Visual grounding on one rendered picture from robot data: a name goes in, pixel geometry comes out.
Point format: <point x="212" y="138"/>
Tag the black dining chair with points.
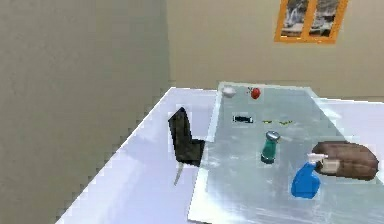
<point x="185" y="140"/>

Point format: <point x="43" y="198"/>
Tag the glass dining table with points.
<point x="266" y="173"/>

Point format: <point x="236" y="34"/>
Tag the white bowl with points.
<point x="228" y="91"/>

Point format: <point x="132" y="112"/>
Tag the red apple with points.
<point x="255" y="93"/>

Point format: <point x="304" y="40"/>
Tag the green pepper shaker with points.
<point x="269" y="148"/>

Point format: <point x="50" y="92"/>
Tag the yellow green fork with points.
<point x="278" y="122"/>

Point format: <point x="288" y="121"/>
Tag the blue spray bottle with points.
<point x="306" y="181"/>

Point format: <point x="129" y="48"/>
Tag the brown bread loaf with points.
<point x="350" y="160"/>

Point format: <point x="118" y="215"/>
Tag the orange framed wall picture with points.
<point x="310" y="21"/>

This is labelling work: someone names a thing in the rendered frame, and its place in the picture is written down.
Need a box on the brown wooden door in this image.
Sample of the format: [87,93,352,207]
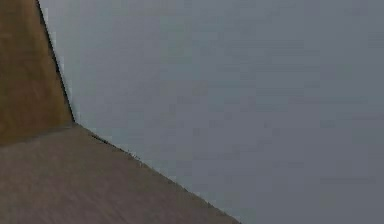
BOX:
[0,0,76,147]

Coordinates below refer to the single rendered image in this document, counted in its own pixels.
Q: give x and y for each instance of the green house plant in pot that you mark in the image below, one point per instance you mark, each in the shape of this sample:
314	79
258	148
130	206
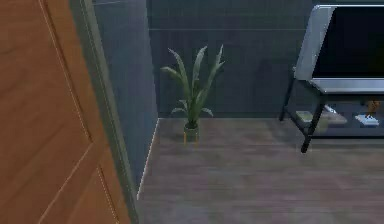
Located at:
194	96

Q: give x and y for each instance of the green book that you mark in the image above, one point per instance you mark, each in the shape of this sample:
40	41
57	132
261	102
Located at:
305	116

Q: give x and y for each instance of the black television stand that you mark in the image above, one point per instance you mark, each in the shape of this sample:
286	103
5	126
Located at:
311	128

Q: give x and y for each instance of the brown wooden room door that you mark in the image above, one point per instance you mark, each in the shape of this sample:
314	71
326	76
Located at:
43	126

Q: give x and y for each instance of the grey television set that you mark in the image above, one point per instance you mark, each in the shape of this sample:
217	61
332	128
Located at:
350	46

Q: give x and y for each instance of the pale blue book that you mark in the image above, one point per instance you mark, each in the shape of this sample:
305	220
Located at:
366	120

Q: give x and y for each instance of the small orange figurine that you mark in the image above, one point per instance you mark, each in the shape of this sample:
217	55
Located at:
373	106

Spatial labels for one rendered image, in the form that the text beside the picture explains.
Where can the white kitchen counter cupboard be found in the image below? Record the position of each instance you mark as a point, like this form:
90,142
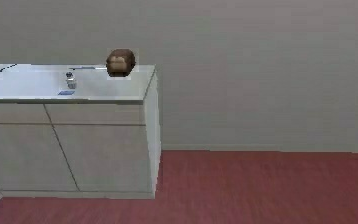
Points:
97,153

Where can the brown bread loaf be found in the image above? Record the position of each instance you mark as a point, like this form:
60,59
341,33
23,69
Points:
120,62

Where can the grey flat knife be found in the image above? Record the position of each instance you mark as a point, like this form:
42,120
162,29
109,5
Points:
86,68

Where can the small blue flat card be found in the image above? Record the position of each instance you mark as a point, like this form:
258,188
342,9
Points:
66,93

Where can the thin black utensil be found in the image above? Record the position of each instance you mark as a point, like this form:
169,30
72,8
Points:
5,68

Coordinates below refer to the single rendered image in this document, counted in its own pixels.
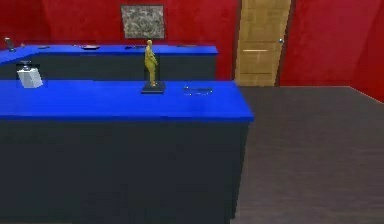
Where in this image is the gold statue on black base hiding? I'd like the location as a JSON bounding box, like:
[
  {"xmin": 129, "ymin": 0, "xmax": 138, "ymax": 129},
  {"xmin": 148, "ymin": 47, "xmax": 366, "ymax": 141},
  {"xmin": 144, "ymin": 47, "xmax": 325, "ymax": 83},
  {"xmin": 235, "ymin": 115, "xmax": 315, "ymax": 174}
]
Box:
[{"xmin": 140, "ymin": 39, "xmax": 167, "ymax": 95}]

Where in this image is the blue-topped black L-shaped counter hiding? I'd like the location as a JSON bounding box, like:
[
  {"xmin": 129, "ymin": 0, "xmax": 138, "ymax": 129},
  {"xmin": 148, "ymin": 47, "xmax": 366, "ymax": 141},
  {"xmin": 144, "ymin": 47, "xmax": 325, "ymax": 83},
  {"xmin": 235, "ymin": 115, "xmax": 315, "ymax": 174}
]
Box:
[{"xmin": 0, "ymin": 43, "xmax": 220, "ymax": 82}]

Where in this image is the light wooden room door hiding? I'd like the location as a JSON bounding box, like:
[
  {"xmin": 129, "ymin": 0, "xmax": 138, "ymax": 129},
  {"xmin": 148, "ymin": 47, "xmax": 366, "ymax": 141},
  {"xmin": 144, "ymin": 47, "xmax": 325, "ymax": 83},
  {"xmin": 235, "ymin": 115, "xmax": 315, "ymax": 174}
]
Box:
[{"xmin": 234, "ymin": 0, "xmax": 292, "ymax": 88}]

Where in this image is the small dark upright bottle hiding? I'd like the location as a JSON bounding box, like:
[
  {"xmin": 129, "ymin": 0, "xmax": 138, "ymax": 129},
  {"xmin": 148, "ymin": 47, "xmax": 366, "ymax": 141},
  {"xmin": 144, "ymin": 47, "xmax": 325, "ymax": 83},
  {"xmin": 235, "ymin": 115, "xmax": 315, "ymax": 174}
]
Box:
[{"xmin": 4, "ymin": 36, "xmax": 16, "ymax": 53}]

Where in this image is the grey framed wall picture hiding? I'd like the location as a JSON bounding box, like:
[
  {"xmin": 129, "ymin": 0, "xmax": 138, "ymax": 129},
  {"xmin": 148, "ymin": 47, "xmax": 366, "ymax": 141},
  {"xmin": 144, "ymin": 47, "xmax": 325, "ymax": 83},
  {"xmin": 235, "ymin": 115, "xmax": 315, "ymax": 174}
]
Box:
[{"xmin": 120, "ymin": 3, "xmax": 166, "ymax": 40}]

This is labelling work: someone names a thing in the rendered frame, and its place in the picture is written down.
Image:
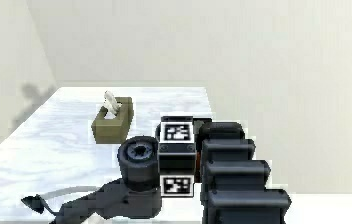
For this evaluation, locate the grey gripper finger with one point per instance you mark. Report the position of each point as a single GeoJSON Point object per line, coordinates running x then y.
{"type": "Point", "coordinates": [34, 202]}

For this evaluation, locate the white paper tissue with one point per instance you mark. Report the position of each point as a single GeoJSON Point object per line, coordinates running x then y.
{"type": "Point", "coordinates": [111, 101]}

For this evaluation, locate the olive tissue box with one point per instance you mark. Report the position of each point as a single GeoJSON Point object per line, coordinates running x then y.
{"type": "Point", "coordinates": [112, 128]}

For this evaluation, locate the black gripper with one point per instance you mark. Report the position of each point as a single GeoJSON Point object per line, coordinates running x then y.
{"type": "Point", "coordinates": [139, 166]}

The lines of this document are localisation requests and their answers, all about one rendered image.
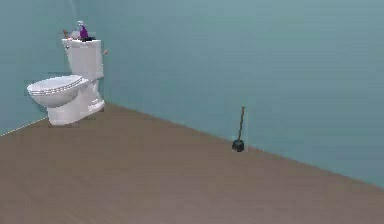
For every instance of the small brown object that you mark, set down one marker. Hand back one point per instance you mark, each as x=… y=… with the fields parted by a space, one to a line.
x=65 y=33

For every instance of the white toilet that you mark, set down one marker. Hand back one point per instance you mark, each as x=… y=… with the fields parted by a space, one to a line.
x=76 y=86

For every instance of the small black object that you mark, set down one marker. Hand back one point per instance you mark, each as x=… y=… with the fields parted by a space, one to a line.
x=88 y=39

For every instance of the purple spray bottle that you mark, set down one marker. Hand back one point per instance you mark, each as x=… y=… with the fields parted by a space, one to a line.
x=83 y=32

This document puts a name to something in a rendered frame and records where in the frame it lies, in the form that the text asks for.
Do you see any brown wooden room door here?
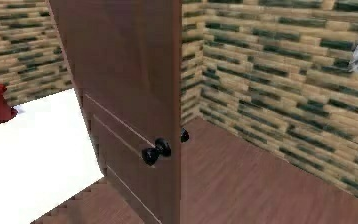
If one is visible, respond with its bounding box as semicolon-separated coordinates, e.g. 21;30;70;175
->
47;0;183;224

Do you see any black round door knob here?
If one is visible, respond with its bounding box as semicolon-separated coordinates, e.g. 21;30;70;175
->
180;127;191;144
140;137;173;167

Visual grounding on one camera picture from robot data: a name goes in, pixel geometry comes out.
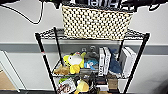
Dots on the black bag with white print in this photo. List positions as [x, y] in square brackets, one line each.
[101, 2]

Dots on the large white box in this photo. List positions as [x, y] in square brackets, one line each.
[128, 61]

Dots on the yellow and white plush toy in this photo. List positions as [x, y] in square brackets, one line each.
[75, 61]

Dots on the narrow white box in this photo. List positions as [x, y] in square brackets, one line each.
[101, 61]
[107, 60]

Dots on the brown plush toy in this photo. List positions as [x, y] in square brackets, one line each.
[61, 70]

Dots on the blue and white small packet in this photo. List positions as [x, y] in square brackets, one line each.
[90, 64]

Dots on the small brown cardboard box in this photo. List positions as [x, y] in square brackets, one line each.
[112, 83]

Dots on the white and red snack bag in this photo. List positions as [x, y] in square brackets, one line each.
[66, 86]

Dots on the small yellow toy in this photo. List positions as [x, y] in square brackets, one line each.
[82, 86]

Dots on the white door frame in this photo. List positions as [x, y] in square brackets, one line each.
[7, 70]

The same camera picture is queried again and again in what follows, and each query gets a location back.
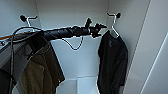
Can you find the orange white label sticker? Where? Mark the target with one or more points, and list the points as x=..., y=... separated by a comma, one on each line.
x=2, y=42

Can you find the white wardrobe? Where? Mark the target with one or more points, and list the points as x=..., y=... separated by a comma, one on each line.
x=80, y=10

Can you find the white wardrobe door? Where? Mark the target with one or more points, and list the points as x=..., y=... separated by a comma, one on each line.
x=160, y=78

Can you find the olive green jacket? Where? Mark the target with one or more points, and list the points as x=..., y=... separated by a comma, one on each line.
x=36, y=75

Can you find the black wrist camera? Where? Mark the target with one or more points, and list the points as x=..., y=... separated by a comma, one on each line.
x=88, y=22

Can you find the black garment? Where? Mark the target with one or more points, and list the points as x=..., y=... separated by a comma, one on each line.
x=112, y=63

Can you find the white plastic hanger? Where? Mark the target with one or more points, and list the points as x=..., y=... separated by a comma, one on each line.
x=113, y=30
x=29, y=22

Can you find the white inner shelf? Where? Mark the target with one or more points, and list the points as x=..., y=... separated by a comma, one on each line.
x=83, y=86

- - - - - - -

## PROMPT:
Every line in the data above that contains the word "below" should be copied.

## TASK ANSWER:
Coordinates below refer to the single rendered image in this document, counted in its own pixels.
Q: give x and y for each instance of the green house plant in pot that you mark in the image below, one point per instance you mark, each in the shape of this sample:
Where can the white kitchen counter cupboard be found in the image below? Record the position of each instance you mark as a point, like this form:
Coordinates below refer to the single rendered image in this document, counted in its own pixels.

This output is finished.